About a decade ago, he started going to poetry slams and simply describing his depression, finding that audiences were drawn to his blunt accounts of his own feelings. He now visits schools and mental clinics to prompt frank discussion of taboo topics, which he said is not customary for Germans.
“I think the Second World War is certainly one reason everything is so serious,” Semsrott said. “Every society has its dark spots, but maybe Germany more than others. There’s not much irony or play.”
Most commercially successful comedy, he lamented, is slapstick. A hub of this sort of entertainment, Theater am Kurfürstendamm, is one of the oldest and most popular private theaters in Berlin. Still, its communications director, Brigitta Valentin, said the theater struggles to be taken seriously — “not to get an audience but to be respected, because it’s not high culture. It’s entertainment. In Germany, there’s a split.”
The tradition in which Semsrott is rooted dates to the Weimar Republic of the early 20th century, when satirical cabaret wiggled loose from imperial censorship and took on political themes, said Peter Jelavich, a cultural and intellectual historian of Germany at Johns Hopkins University. After brutal suppression under the Nazis, political satire returned in the 1960s and 1970s.
Present debates reflect this anguished history, Jelavich said. A signal example is a provocative poem about Turkey’s president, Recep Tayyip Erdogan, that last year placed Jan Böhmermann, a television comedian, at the center of a debate over humor and free expression.
Some of Semsrott’s peers try to meld modern stand-up with more classic cabaret — but they have less bite than their American counterparts.
“There’s nothing in Germany that compares to the American late-night industry,” Jelavich said. “There’s also no reason to have it. The politicians are not as egregious and, right now, the stakes are not as high.”

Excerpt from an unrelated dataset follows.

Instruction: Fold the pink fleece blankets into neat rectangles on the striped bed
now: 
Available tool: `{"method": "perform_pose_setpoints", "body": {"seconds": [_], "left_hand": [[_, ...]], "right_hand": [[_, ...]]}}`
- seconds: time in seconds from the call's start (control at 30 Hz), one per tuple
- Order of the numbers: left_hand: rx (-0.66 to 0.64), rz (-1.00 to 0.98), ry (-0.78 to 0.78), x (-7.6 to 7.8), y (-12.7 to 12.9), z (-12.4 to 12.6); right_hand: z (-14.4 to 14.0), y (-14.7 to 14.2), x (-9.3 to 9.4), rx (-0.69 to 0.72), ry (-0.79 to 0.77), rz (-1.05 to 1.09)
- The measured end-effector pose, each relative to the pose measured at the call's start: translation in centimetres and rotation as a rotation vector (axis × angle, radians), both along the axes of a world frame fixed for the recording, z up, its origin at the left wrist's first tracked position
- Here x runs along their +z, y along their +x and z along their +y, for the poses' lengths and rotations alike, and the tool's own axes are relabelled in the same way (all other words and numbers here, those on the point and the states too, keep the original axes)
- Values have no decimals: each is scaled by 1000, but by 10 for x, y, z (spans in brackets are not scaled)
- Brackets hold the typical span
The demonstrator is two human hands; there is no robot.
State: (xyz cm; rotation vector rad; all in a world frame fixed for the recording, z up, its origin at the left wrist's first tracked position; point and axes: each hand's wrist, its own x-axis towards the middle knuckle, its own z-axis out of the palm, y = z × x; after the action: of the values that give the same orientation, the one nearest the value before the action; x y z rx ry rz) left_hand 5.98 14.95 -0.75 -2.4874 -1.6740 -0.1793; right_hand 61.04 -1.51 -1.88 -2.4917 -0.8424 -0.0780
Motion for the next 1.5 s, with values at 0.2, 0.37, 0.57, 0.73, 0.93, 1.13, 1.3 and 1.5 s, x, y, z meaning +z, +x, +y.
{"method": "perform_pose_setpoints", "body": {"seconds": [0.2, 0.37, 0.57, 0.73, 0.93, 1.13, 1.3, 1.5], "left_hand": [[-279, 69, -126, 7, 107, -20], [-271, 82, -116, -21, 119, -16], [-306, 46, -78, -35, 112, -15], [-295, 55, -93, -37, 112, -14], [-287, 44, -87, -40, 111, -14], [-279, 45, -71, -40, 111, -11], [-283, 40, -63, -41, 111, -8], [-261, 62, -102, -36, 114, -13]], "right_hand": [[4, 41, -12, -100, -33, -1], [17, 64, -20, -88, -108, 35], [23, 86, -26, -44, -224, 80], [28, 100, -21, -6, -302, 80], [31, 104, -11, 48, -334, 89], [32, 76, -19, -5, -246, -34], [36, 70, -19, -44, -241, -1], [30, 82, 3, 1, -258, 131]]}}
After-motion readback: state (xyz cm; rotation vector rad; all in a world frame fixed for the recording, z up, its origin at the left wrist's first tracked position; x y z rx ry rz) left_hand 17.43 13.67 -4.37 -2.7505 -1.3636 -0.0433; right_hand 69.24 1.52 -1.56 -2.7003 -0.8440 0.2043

That depends on one’s moral standards, Semsrott said, pointing to problems lurking below the surface, from short-term labor contracts to slapdash efforts to stem the refugee flow. But he isn’t spending much time addressing these problems. Campaigning, he said, might involve being shuttled around Berlin on a rickshaw.
Semsrott’s is a strange, partial faith in politics — in a way, illustrative of uncertain political currents, globally if not in Germany.
“Maybe it’s better Germany doesn’t have someone like [former White House press secretary] Sean Spicer from a political point of view, but wouldn’t it be funny if we did?” he said.
Luisa Beck and Alexandra Rojkov contributed to this report.